These are integrals of the form \(R\left( {x,\,\,\sqrt {Q(x)} } \right)\) . For example, an integral like \(\begin{align}\int {\frac{{dx}}{{x + \sqrt {{x^2} - x + 1} }}} \end{align}\) would fall in this class.
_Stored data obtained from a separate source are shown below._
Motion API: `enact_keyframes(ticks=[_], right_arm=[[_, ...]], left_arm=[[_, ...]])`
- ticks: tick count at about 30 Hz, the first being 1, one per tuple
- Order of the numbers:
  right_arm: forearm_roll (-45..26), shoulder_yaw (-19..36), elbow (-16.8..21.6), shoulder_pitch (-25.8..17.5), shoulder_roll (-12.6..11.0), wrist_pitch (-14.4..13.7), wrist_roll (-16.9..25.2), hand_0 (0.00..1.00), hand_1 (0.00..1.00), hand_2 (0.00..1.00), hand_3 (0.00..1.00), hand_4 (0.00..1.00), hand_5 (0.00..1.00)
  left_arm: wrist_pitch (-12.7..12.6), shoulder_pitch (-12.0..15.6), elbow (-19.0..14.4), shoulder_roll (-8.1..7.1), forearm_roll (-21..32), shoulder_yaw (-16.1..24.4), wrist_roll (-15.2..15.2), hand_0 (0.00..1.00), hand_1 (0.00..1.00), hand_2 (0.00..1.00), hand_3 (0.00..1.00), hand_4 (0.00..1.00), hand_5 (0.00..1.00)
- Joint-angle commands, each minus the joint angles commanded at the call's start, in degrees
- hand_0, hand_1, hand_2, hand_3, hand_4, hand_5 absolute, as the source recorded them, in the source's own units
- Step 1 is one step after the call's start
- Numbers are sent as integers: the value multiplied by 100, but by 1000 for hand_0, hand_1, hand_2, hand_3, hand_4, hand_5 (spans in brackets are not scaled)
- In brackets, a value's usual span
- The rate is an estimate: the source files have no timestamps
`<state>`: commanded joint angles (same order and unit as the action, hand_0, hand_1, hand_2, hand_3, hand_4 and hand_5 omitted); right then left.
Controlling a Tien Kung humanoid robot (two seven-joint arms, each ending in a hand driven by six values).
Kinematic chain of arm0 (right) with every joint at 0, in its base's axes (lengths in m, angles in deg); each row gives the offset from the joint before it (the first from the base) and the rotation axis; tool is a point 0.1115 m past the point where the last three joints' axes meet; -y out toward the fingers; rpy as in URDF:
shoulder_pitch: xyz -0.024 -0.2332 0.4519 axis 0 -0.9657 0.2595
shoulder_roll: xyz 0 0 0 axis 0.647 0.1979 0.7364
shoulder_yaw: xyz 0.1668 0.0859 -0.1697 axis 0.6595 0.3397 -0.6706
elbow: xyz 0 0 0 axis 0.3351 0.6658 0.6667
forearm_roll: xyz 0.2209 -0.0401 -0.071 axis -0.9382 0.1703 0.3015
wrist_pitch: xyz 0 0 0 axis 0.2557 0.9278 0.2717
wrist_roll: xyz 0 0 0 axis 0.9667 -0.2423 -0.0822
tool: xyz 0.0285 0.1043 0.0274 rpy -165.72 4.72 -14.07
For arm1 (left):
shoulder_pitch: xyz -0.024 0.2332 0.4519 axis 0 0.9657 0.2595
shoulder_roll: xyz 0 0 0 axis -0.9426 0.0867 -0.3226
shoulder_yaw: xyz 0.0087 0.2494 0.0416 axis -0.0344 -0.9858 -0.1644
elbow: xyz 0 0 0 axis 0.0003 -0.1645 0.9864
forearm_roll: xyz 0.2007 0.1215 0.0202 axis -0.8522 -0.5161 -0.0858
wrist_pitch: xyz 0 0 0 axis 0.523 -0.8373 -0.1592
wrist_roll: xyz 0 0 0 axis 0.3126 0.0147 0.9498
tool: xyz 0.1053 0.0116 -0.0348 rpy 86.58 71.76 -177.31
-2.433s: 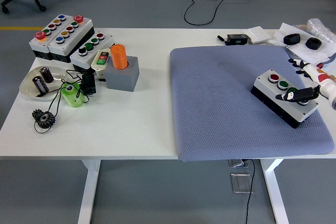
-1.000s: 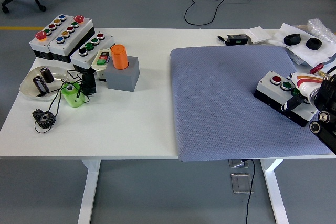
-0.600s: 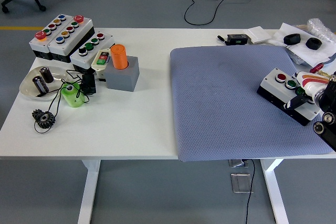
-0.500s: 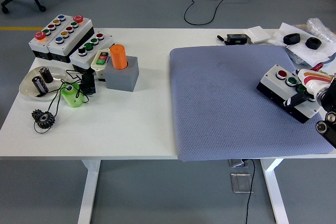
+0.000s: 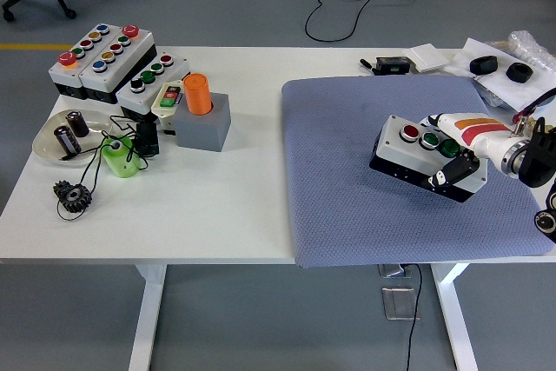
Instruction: Pick up the button,place it on the desk,press the button,press the button
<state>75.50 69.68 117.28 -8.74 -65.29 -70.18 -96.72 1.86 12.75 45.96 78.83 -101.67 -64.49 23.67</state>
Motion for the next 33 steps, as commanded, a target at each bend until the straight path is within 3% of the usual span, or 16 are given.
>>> enact_keyframes(ticks=[10, 18, 20, 21, 27, 33], right_arm=[[538, -493, 282, 184, 15, 382, 317, 201, 91, 212, 425, 564, 109], [660, -509, 94, 174, 96, 196, 390, 217, 106, 224, 435, 563, 113], [803, -552, -14, 195, 130, -5, 560, 217, 106, 224, 435, 563, 113], [831, -562, -32, 200, 135, -45, 595, 298, 163, 270, 455, 564, 107], [1078, -693, -259, 278, 206, -543, 1152, 320, 170, 275, 458, 566, 104], [1073, -722, -356, 301, 243, -551, 1313, 328, 171, 277, 466, 568, 101]], left_arm=[[-3, 12, 1, 2, 14, -29, -4, 600, 539, 505, 452, 267, 976], [-2, 23, 0, 0, 25, -68, -11, 598, 539, 505, 452, 267, 977], [-4, 31, 0, 2, 37, -87, -13, 598, 539, 505, 452, 267, 977], [-4, 33, 0, 3, 40, -91, -13, 597, 539, 505, 452, 267, 976], [-5, 56, 1, 2, 51, -127, -18, 599, 539, 505, 452, 267, 976], [-9, 73, 0, 0, 47, -136, -17, 598, 538, 505, 452, 267, 975]])
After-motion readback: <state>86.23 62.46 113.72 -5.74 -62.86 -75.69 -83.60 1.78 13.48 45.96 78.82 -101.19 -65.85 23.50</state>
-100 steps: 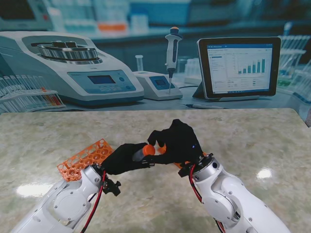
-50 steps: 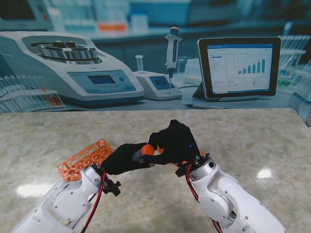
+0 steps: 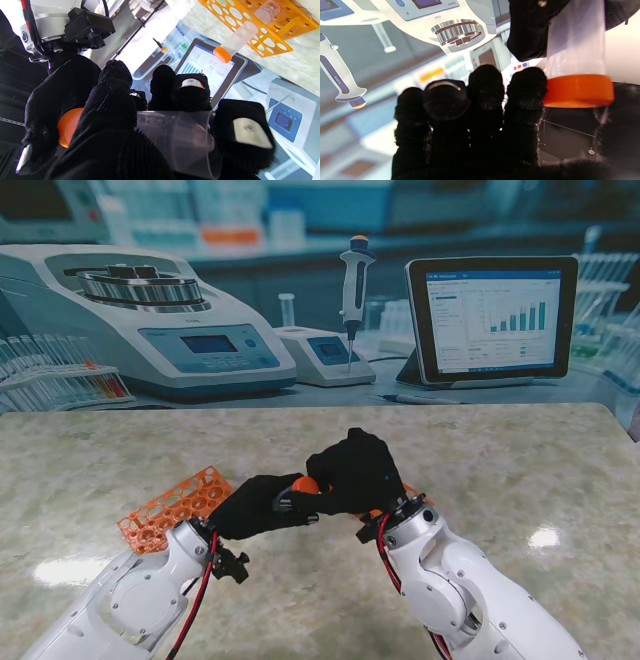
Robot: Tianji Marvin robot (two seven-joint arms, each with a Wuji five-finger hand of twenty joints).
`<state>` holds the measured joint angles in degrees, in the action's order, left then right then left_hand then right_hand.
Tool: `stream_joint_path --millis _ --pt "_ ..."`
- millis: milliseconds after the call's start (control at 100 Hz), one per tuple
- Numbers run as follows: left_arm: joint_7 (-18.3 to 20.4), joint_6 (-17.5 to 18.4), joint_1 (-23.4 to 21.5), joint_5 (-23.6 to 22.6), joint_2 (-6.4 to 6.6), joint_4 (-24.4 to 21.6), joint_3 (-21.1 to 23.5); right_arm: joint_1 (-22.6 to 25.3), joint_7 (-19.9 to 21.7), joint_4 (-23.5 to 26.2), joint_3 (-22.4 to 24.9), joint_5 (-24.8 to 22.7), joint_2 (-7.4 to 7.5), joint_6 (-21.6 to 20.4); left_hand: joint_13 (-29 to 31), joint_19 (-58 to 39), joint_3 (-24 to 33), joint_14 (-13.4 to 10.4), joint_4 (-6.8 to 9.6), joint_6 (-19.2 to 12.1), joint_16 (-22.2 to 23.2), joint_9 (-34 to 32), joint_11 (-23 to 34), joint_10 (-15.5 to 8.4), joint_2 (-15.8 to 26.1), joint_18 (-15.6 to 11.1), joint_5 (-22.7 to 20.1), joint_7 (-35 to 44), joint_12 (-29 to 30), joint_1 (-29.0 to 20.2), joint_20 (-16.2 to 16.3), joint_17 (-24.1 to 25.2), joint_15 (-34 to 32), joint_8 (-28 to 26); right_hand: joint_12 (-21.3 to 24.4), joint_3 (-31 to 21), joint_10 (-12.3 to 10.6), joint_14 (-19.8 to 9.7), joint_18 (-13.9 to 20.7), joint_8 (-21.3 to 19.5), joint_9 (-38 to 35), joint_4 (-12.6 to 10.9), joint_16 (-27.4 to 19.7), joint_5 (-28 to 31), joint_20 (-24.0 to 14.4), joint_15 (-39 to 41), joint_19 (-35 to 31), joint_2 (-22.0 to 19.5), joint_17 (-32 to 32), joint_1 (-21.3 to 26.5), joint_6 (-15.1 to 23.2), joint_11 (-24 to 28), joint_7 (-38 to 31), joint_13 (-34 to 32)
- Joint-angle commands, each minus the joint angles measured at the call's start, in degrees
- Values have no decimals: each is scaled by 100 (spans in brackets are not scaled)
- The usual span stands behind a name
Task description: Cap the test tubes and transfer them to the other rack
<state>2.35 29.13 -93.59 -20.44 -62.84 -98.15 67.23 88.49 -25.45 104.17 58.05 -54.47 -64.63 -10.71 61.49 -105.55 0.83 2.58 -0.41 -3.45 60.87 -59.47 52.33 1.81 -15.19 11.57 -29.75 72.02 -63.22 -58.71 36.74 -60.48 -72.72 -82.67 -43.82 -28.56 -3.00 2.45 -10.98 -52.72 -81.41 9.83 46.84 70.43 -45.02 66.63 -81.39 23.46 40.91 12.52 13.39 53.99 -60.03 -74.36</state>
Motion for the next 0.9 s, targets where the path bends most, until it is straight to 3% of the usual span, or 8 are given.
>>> stream_joint_path --millis 0,90,200,310,470,590,710,890 --pt "25 13 -6 -3 -13 -44 -27 18 55 -15 -8 -6 -33 77 203 -782 73 -57 -1 -301 62 -62 -32 -156 283 -688 -59 160 33 -181 -79 -166 -195 -183 65 -290 -27 42 -139 80 -180 -242 -15 426 -122 153 -277 -625 -12 160 772 202 -236 -82" --pt "21 14 -8 -6 -13 -45 -23 23 113 -11 7 63 -40 110 204 -783 70 -57 -2 -301 62 -66 -32 -158 281 -691 -59 160 34 -177 -79 -167 -195 -183 148 -151 5 80 -157 208 -170 -278 -56 402 -116 91 -268 -835 -60 -24 727 123 -165 -74" --pt "21 10 -9 -10 -13 -46 -21 44 172 9 37 117 -43 179 204 -783 72 -60 -1 -301 61 -61 -34 -162 289 -694 -59 160 34 -177 -79 -167 -193 -182 351 -55 21 104 -130 486 -149 -307 -198 315 -87 -307 -165 -1042 -211 -377 630 -363 317 -61" --pt "22 11 -10 -11 -13 -46 -18 70 161 19 65 155 -53 222 204 -784 73 -58 -1 -301 61 -61 -33 -162 285 -695 -59 160 33 -181 -80 -167 -194 -182 469 -77 70 135 -122 554 -120 -309 -276 139 -66 -812 -33 -1109 -366 -534 498 -1036 871 -41" --pt "20 10 -12 -14 -13 -45 -11 156 0 69 124 88 -63 285 204 -784 68 -57 -2 -301 61 -60 -33 -159 282 -693 -59 161 33 -174 -80 -166 -194 -182 491 16 135 119 -114 701 385 -332 -257 -631 29 -1931 413 -1167 -835 -527 146 -2095 1821 235" --pt "17 14 -13 -15 -14 -43 -4 277 -154 155 206 -120 -46 403 205 -784 71 -56 -2 -301 61 -64 -32 -160 285 -691 -59 161 33 -177 -80 -166 -194 -182 618 -36 82 96 -138 971 780 -337 -160 -1088 84 -2432 815 -935 -1296 -365 33 -2595 2357 683" --pt "16 12 -12 -19 -14 -43 -4 419 -246 244 321 -190 -38 380 205 -785 72 -56 -1 -301 61 -64 -32 -160 284 -688 -59 161 33 -179 -80 -166 -194 -182 690 -83 112 75 -155 1109 998 -334 -127 -1325 70 -2547 902 -755 -1400 -271 -87 -2793 2572 811" --pt "17 4 -2 -17 -14 -41 -14 610 -268 353 478 -374 11 228 205 -785 72 -56 -1 -301 61 -59 -34 -154 283 -687 -59 161 33 -180 -80 -166 -194 -182 819 -372 98 -28 -140 1314 1452 -301 -98 -1818 31 -2753 1017 -136 -1477 -298 -254 -3121 2918 1021"
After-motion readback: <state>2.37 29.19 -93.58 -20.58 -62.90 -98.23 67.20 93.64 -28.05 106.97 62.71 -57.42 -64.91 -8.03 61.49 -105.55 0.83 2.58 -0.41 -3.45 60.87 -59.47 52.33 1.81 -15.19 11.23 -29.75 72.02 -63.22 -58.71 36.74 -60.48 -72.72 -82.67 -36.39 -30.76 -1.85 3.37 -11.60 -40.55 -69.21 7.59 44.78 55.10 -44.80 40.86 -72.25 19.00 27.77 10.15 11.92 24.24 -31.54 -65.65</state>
Note that uptill now we have not encountered integrals of this form.

A specific substitution scheme described below is used to solve such integrals.

Let \(Q(x) = a{x^2} + bx + c\)

\(\Rightarrow \) If a > 0, substitute \(\sqrt {a{x^2} + bx + c} = t \pm x\sqrt a \) .

i.e. \(a{x^2} + bx + c = {t^2} + a{x^2} - 2\sqrt a \,tx\)

\(\Rightarrow \) If c > 0, substitute \(\sqrt {a{x^2} + bx + c} = tx \pm \sqrt c \)

i.e. \(a{x^2} + bx + c = {t^2}{x^2} + {c^2} - 2\sqrt c \,\,tx\)

\(\Rightarrow \) If \(a{x^2} + bx + c\) is factorisable, i.e. it has real roots

\(\alpha \,\,{\rm{and }}\beta \) such that \(a{x^2} + bx + c = a(x - \alpha )(x - \beta )\) ,

Substitute \(\sqrt {a{x^2} + bx + c} = (x - \alpha )t\) .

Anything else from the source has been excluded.